Consider the recent issue of the blanket closure of 9/11 deportation hearings. Chertoff suggested that the government isn't to blame for this closure; the terrorists are. After all, Al Qaeda's manual includes instructions on how to manipulate the United States criminal justice system: Open deportation proceedings would only give them a chance to do so. Moreover, Al Qaeda is sophisticated enough to use the information from open proceedings against us.

These arguments make some sense, and Chertoff may be right that allowing some or all of these proceedings to be open is too risky to be tolerated. But in the end, these are policy arguments, and they should be recognized as such.

In short, Chertoff may well be right that the hearings' closure is justified - but if so, it won't be because of precedent, but policy. And policy is something the public is entirely qualified to debate and should be debating.

Another War, Like the Ones Before? Or a New Kind of War?

In the end, Chertoff's trump card appeared to be that domestic terrorism prosecutions are part of a war, and should be treated as such, without much concern as to whether these practices comport with the Constitution's demands with regard to criminal prosecutions.

If this seems strange to you, you may be very concerned indeed about Padilla's treatment. However, if you are comfortable with separating criminal justice and the "war on terror," you may be less worried - though you may still wonder if it is reasonable for DOJ to have the sole power to draw the line between domestic "war" and domestic "crime."

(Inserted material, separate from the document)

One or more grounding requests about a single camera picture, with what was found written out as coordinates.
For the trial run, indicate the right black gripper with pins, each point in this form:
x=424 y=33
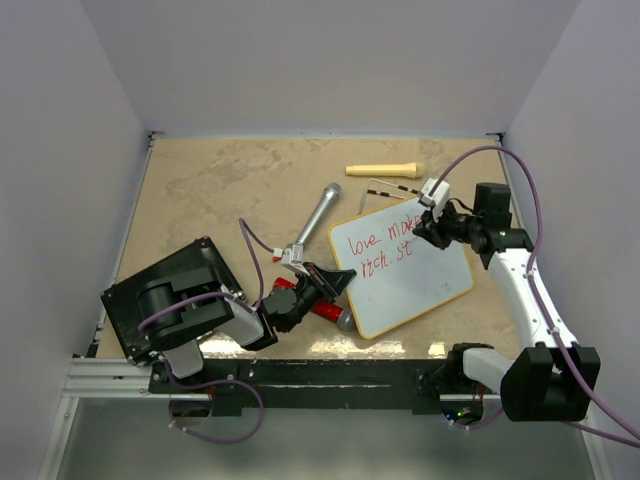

Chertoff is apparently comfortable with drawing just this line for us. He explained that there is a "big difference between criminal justice and war," and asserted that Padilla's "capture" was part of our war against terrorism. After all, Padilla had started the day by boarding a plane in Pakistan, allegedly on a mission of destruction.

Chertoff's distinction is meant to reassure us that we can preserve rights even during wartime. The laws of criminal justice and war, respectively, have their roots in totally different parts of the Constitution, he asserted, and they have very different purposes.

The criminal justice system is there to punish wrongdoers, he said, which is why we have trials (and the rights that go along with it). War is different. We're not trying to punish: we're trying to survive. And his implication was clear: when it comes to war, the Executive branch has the first and final say. No judge can question its decisions.

If this felt like any other war, I might not be quite as troubled by this theory. But this war isn't about to end anytime soon. Indeed, I think most of us would be very surprised if it "ended" in our lifetimes. That means that we have to figure out how to live - and maintain our rights, laws, and Constitution - in a world where we are perpetually at war, within our own borders, and in which the distinction between crime and war is blurred as it never has been before in our history.

The truth is that we have little to no guidance as to what our Constitution can mean in such a new context. When Lincoln suspended habeas corpus, he didn't have to contemplate the idea that it would never be revived. If we lose rights now, as a sacrifice to the "war on terrorism," we will have no guarantee that we, or our children, will ever get them back again.

While I may have profound disagreements with some of the substantive techniques being adopted by the Administration, it's the obsessive secrecy and smoke screens that alarm me most.

This country has always tolerated a certain amount of paranoia and secrecy in the cause of waging successful wars - but we have never been willing to tolerate it for long. Will lifelong war mean lifelong government secrecy? When - if ever - will we learn the cases against Padilla and others who have been detained, or be able to see the transcripts of the closed immigration hearings? Will we have our own Hundred Years' War, and throughout it, will we live as if in wartime?

DOJ needs to address these bedevilling questions with openness and candor - not simply to hide behind precedents when everyone knows that this present is very different from our past.


Jake Kreilkamp is a third-year student at New York University Law School. He previously worked, for PEN American Center, on freedom of expression campaigns for harassed and detained writers around the world.